On the one month anniversary of the deadliest school shooting in Florida history, the 19-year-old charged with killing 17 students and staff inside Marjory Stoneman Douglas High School appeared in a Broward County courtroom.
Nikolas Cruz, who police say went into the Parkland school he once attended and opened fire on February 14th, was formally arraigned on charges of first degree murder and attempted murder for the 17 people who were killed and the 17 injured in the shooting.
Cruz, surrounded by deputies and wearing an orange prison outfit, sat quietly with his head bowed throughout the hearing in the packed courtroom.
His brother, Zachary Cruz, was among those in the courtroom, which included some family members of the victims.
Cruz was indicted last week on all charges by a grand jury and had previously waived his right to appear at court hearings, but he appeared Wednesday in front of Judge Elizabeth Scherer.
Cruz is "standing mute" in the case after withdrawing his not guilty plea last week. Scherer entered a plea of not guilty on his behalf on all 34 counts.
Assistant Public Defender Melisa McNeill repeated that Cruz would plead guilty if prosecutors waived the death penalty, which they refused to do.

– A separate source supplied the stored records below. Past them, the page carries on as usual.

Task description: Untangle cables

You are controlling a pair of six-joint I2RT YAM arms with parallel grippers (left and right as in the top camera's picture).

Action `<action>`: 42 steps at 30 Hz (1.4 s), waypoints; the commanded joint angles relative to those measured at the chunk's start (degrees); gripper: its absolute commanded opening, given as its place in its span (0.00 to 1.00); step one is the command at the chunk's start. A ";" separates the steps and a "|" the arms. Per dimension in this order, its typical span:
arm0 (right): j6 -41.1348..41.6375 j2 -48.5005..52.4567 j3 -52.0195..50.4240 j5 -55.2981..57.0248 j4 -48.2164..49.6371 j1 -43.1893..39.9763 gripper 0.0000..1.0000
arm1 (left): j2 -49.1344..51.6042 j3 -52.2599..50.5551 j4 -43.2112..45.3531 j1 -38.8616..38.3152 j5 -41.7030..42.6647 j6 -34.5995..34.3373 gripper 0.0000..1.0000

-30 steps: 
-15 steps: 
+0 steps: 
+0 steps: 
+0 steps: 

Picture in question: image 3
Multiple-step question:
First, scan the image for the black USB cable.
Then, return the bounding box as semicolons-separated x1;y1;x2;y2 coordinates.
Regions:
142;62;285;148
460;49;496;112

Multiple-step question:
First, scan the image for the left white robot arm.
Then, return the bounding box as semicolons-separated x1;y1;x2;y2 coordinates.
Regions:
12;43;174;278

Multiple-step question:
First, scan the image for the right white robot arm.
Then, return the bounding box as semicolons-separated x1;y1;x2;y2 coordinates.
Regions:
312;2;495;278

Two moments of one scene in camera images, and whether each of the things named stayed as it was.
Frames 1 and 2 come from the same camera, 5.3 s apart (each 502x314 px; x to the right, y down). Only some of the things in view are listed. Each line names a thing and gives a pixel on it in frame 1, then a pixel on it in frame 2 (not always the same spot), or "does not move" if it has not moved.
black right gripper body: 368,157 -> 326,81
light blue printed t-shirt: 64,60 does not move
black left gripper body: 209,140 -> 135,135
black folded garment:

Much of the hearing concerned whether Cruz has enough assets to pay a private lawyer rather than be represented at taxpayer expense by the public defender. McNeill told Scherer that Cruz may have as much as $37,000 combined in a bank account and life insurance proceeds from his mother's death last November. Cruz also has 24 shares of Microsoft stock and some other assets, McNeill said.
"What this information means in terms of his net worth, I don't know," McNeill said. ""The court can make a determination once we do a more thorough review."
But she added: "I don't think there's a private attorney in Florida that would take a 17-count first degree murder case" for $37,000.
Scherer set an April 11 hearing on the assets issue.
The latest court hearing comes one day after prosecutors in the case announced they will seek the death penalty against Cruz in the case.
The office of Broward County State Attorney Michael Satz filed the formal notice of its intentions Tuesday. The action by prosecutors Tuesday does not necessarily mean a plea deal will not be reached.
The only other penalty option for Cruz is life in prison with no possibility of parole.
Broward County Public Defender Howard Finkelstein, whose office is representing Cruz, has said there were so many warning signs that Cruz was mentally unstable and potentially violent, and that the death penalty might be going too far.